Leyla McCalla

A Day For The Hunter, A Day For The Prey

Disponible le 10 février/En spectacle du 10 au 18 février

Informations : Simon Fauteux / Audrée Loiselle

En spectacle au Québec
10 février Ottawa – Rainbow Bistro
11 février London – Aoelian Hall
14 février Montréal – Verre bouteille
15 février Québec – Bourse RIDEAU
16 février Québec – Bal du Lézard
17 février Frelighsburg – Beat & Betterave
18 février St-Adolphe d’Howard – La Chèvre

Montréal, janvier 2017 – Avec son album A Day For The Hunter, A Day For The Prey, Leyla McCalla poursuit l’exploration multiculturelle de ses deux pays, Haïti dont elle est originaire et les États-Unis où elle vit à La Nouvelle-Orléans. Héritière moderne d’Alan Lomax et marquée par l’histoire du folk américain et du jazz, elle est multi instrumentiste, écrit et chante en anglais, en français et en créole haïtien. L’album sorti d’abord en mai dernier est relancé le 10 février pour coïncider avec la tournée qui débutera le 10 février à Ottawa.

Retrouvez les date de tournée ici : http://leylamccalla.com/shows/

Ce nouvel album dont le titre, issu d’un proverbe haïtien, est également celui d’un essai de Gage Averill sur la musique populaire, le pouvoir et la politique en Haïti publié en 1997. Leyla McCalla poursuit ainsi son exploration des thèmes de la justice sociale et de la conscience panafricaine, qui ont aussi marqué Vari-Colored Songs, son album précèdent. « Je ne peux pas m’empêcher d’être inspirée par l’histoire aussi bien que par l’actualité », explique-t-elle.

Une fois encore, Leyla mêle sur A Day For the Hunter, A Day For The Prey, des chansons en anglais, français, et en créole haïtien. L’album fait également la part belle aux invités, puisqu’y figurent autour de son groupe régulier (Free Feral à l’alto, Jason Jurzak à la basse et Daniel Tremblay au banjo et à la guitare), le guitariste culte Marc Ribot, Rhiannon Giddens des Carolina Chocolate Drops, Louis Michot des Lost Bayou Ramblers et la guitariste et auteure-compositrice néo-orléanaise Sarah Quintana.
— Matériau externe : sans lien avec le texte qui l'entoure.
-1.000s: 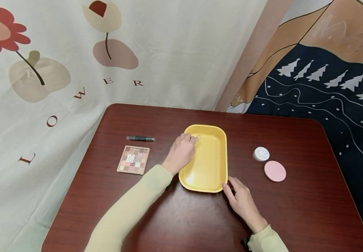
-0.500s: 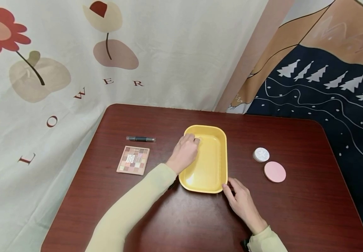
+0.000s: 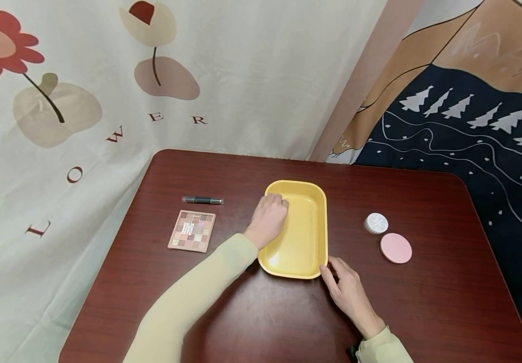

Américano-Haïtienne, Leyla McCalla joue du violoncelle, du banjo ténor et de la guitare. Profondément influencée par les traditions créoles, cajun et haïtienne, mais aussi par le folk et le jazz américains, sa musique est à la fois directe, élégante, expressive et spirituelle. Elle résonne de trois siècles d’histoire, tout en restant étonnamment fraiche, singulière et actuelle.

Née à New York de parents immigrés haïtiens, Leyla McCalla a grandi dans une banlieue du New Jersey et a passé une partie de son adolescence à Accra au Ghana.